Handling Dock Icon Drags From iTunes

Monday, February 23, 2009 • Chris Liscio

Over the past few days, I spent more time than should have been necessary trying to drag songs from iTunes to my application’s dock icon. There is already code out there to help folks handle a drag from iTunes to a custom NSView, but nothing has ever been said about handling a drag from iTunes to your application’s dock icon.

One might think that because you can drag a song out of iTunes into the Finder, and have the file copied there, that you can simply publish support for the public.audio UTI and everything will work fine. Of course, life is not so simple.

A drag out of iTunes puts a few different flavours of data onto the pasteboard—none of which appear to be natively accepted by the dock. The most intriguing of these data items is the one with the ‘itun’ OSType. It is an XML property list that can be stuffed into an NSDictionary and then read from—this is how folks currently access the song’s location in their drag handlers (see the code link above).
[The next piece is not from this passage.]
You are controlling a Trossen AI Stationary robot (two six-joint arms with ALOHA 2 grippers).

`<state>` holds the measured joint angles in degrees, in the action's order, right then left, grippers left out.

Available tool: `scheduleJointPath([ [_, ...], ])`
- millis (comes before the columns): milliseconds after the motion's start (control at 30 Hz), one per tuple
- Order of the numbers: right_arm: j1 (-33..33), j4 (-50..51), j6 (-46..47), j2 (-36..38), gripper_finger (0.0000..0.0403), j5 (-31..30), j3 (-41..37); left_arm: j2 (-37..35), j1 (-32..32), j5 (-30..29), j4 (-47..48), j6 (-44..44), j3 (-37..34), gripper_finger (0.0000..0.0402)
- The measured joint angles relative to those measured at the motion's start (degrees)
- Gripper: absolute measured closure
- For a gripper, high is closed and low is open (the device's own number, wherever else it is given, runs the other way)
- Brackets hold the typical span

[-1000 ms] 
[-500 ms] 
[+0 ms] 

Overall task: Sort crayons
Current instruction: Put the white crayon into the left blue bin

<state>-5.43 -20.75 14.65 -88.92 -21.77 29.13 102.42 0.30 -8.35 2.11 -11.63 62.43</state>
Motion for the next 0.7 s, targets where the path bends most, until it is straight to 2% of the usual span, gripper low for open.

Now, in order to support dragging a song from iTunes to your application’s dock icon, life gets somewhat more complicated…

First of all, to handle a pasteboard drag to your application, you must expose a service in your application’s Info.plist. Check out Will Larson’s blog post about handling text drags for more information about how to do this. I started from this point.
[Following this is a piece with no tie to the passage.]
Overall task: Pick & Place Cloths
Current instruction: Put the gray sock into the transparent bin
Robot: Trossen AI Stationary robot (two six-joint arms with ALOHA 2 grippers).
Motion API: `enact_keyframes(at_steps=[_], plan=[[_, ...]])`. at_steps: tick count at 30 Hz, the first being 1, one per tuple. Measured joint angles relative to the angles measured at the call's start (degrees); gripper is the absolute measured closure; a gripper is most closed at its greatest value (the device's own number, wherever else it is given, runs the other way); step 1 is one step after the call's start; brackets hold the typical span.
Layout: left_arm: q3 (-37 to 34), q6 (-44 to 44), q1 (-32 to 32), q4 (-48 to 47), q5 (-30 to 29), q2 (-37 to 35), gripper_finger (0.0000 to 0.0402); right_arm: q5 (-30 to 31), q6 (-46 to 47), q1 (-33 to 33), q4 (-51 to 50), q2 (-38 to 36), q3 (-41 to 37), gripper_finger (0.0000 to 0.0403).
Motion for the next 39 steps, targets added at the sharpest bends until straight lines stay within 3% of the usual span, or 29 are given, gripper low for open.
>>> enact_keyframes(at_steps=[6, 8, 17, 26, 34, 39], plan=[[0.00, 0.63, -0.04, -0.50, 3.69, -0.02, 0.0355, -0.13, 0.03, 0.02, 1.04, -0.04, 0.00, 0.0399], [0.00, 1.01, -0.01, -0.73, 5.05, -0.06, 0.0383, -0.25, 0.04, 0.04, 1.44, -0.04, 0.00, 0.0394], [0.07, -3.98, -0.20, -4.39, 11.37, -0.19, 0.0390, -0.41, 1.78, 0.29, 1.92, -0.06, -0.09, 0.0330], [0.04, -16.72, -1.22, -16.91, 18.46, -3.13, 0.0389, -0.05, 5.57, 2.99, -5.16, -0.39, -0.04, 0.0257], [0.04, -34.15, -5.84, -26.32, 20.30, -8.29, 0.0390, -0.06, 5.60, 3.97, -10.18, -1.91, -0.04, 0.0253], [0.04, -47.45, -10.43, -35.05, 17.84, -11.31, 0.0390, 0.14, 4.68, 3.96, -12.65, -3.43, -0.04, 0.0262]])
One might make the immediate conclusion that you can simply add itun or CorePasteboardFlavorType 0x6974756E to your list of NSSendTypes in your service definition. I did, and I was wrong—neither of these two things will cause your dock icon to accept the drag.
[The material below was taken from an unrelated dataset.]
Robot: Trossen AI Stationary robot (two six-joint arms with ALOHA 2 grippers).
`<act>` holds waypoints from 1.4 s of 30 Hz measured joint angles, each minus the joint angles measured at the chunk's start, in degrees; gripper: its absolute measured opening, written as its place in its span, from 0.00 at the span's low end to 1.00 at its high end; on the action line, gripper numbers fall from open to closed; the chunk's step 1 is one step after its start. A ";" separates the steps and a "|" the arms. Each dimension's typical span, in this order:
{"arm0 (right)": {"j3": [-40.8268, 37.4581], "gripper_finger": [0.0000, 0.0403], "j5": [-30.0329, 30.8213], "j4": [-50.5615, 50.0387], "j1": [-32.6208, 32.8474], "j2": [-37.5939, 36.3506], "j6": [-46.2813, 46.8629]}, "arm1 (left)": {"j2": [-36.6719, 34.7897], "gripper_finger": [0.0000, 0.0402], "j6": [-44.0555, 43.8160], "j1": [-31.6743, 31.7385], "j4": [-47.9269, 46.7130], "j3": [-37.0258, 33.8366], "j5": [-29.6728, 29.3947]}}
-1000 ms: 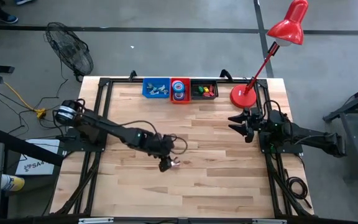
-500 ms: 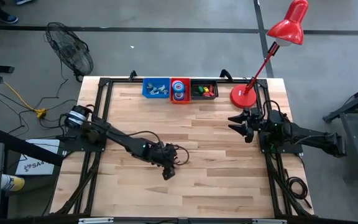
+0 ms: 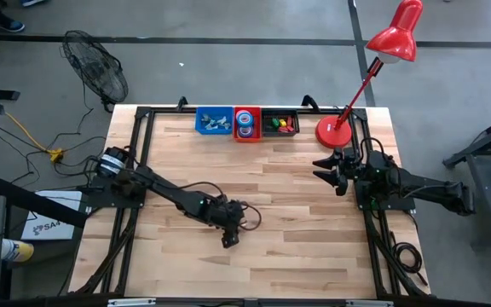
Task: Pick and place Stapler, Stapler remover, tape
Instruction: Put the pink staple remover into the blue basket
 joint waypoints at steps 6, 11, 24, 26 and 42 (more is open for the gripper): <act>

So, after a lengthy discussion with some other developers, I determined a bittersweet workaround. In order for this to work properly, I need you to promise me that you will do exactly as I prescribe in order to accept iTunes dock drags. So, pay close attention.

Because NSSendTypes accepts a list of NSPboardTypes or UTIs, and not OSTypes, we will have to wrap the OSType in a UTI. Unfortunately, we can’t all go around wrapping itun in different UTIs, because this will not work. The first UTI to claim itun will win out over the others, and only one application will accept these dragged songs from iTunes.

So, the ideal situation would be to wait for Apple to expose a UTI from the iTunes Info.plist, but then we would all die holding our breath. Instead, I’m asking you to define this small chunk of the Info.plist for your application.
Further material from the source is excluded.